Gli spagnoli non riuscirono a conquistare alcuna delle grandi civiltà indigene finché queste non furono decimate dalla peste; infatti gli Aztechi li sconfissero la prima volta che arrivarono nell’area. Se l’Europa non fosse riuscita a mettere le mani sull’oro degli Aztechi e degli Inca, se non fosse riuscita ad occupare le terre e ad applicarvi le tecniche rurali altamente produttive del Nuovo Mondo ad uso e consumo delle fattorie Europee, la crescita della società industriale in Europa sarebbe stata molto più lenta.
Sia Karl Marx sia Adam Smith sottolinearono che senza le ricchezze carpite dalle Americhe, la Rivoluzione Industriale e l’avvento del capitalismo moderno non sarebbero stati possibili.
Fu proprio questo stupro delle Americhe – dice Wright – che diede il via alla frenetica espansione in Europa. Inoltre, la Rivoluzione Industriale dotò gli Europei di armamenti tecnologicamente avanzati, rendendo possibile ulteriori espansione, sviluppo e sfruttamento.
“L’esperienza di quasi 500 anni di espansione e colonizzazione praticamente incontrastate e la costante occupazione di nuove terre portarono al mito del moderno capitalismo che ci si può espandere per sempre” afferma Wright. “E’ un mito assurdo.
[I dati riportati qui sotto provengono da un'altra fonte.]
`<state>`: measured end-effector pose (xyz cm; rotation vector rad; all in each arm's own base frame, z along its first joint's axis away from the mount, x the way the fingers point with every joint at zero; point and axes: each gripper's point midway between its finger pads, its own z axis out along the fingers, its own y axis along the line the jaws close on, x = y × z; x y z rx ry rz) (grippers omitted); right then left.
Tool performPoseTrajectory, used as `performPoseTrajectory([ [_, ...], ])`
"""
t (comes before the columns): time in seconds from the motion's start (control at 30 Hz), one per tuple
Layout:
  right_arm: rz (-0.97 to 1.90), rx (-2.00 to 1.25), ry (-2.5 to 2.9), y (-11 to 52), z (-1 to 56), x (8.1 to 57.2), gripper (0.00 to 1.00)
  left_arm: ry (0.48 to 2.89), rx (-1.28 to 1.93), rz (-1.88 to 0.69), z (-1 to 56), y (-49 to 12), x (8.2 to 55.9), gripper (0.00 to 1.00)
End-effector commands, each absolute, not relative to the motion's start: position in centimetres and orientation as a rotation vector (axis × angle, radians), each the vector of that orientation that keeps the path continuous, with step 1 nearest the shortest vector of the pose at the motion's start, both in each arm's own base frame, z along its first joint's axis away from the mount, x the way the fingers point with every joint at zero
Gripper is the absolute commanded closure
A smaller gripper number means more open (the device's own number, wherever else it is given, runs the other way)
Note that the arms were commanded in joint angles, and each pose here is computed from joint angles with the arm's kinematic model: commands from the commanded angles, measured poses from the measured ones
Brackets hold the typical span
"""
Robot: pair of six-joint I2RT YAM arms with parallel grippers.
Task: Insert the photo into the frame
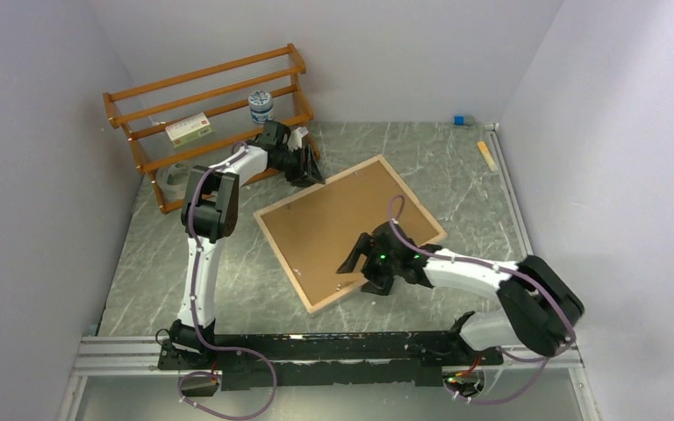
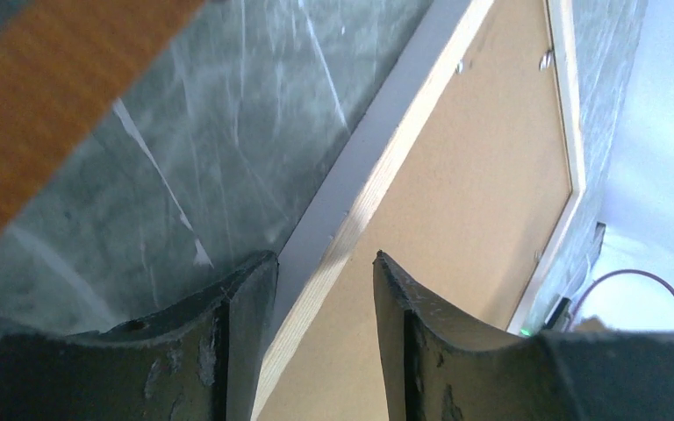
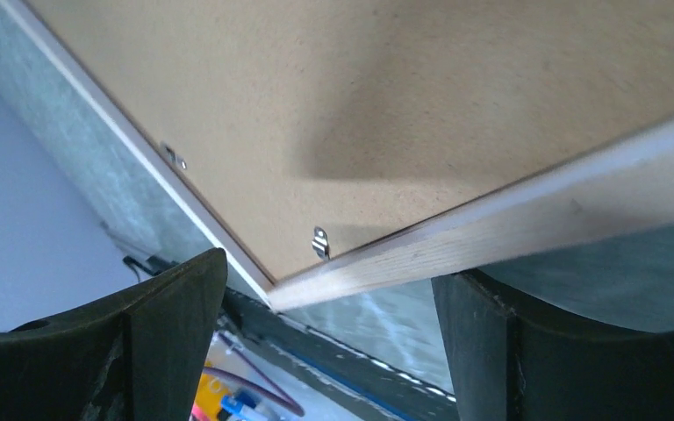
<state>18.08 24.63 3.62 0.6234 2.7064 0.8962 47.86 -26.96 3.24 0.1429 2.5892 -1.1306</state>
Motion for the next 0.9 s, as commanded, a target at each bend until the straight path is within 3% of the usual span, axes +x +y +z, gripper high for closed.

Viviamo su questo pianeta. Non possiamo certo lasciarlo e andare a vivere da un’altra parte. Dovremmo adeguare le nostre economie e le nostre richieste dalla natura ai limiti della natura stessa; invece abbiamo vissuto per 500 anni una corsa continua, dove Europei, Euro-Americani ed altri colonizzatori hanno preso il sopravvento sul mondo. Questa corsa che dura da 500 anni ha fatto sembrare questo processo non solo facile ma normale. Siamo abituati a credere che le cose saranno sempre più grandi e sempre migliori. Dobbiamo invece capire che questo lungo periodo di espansione e prosperità non era che un’anomalia. Raramente è accaduto nella storia e non accadrà più. Dovremmo riequilibrare la nostra intera civiltà inserendola nel quadro di un mondo “finito”, non infinito. Ma non lo stiamo facendo per niente, perché abbiamo con noi troppo bagaglio, troppe mitizzazioni di una storia deliberatamente distorta ed un convincimento radicato che essere moderni significa avere sempre di più. Questo è ciò che gli antropologi definiscono una patologia ideologica, un’idea di autodistruzione che provoca le fine delle civiltà.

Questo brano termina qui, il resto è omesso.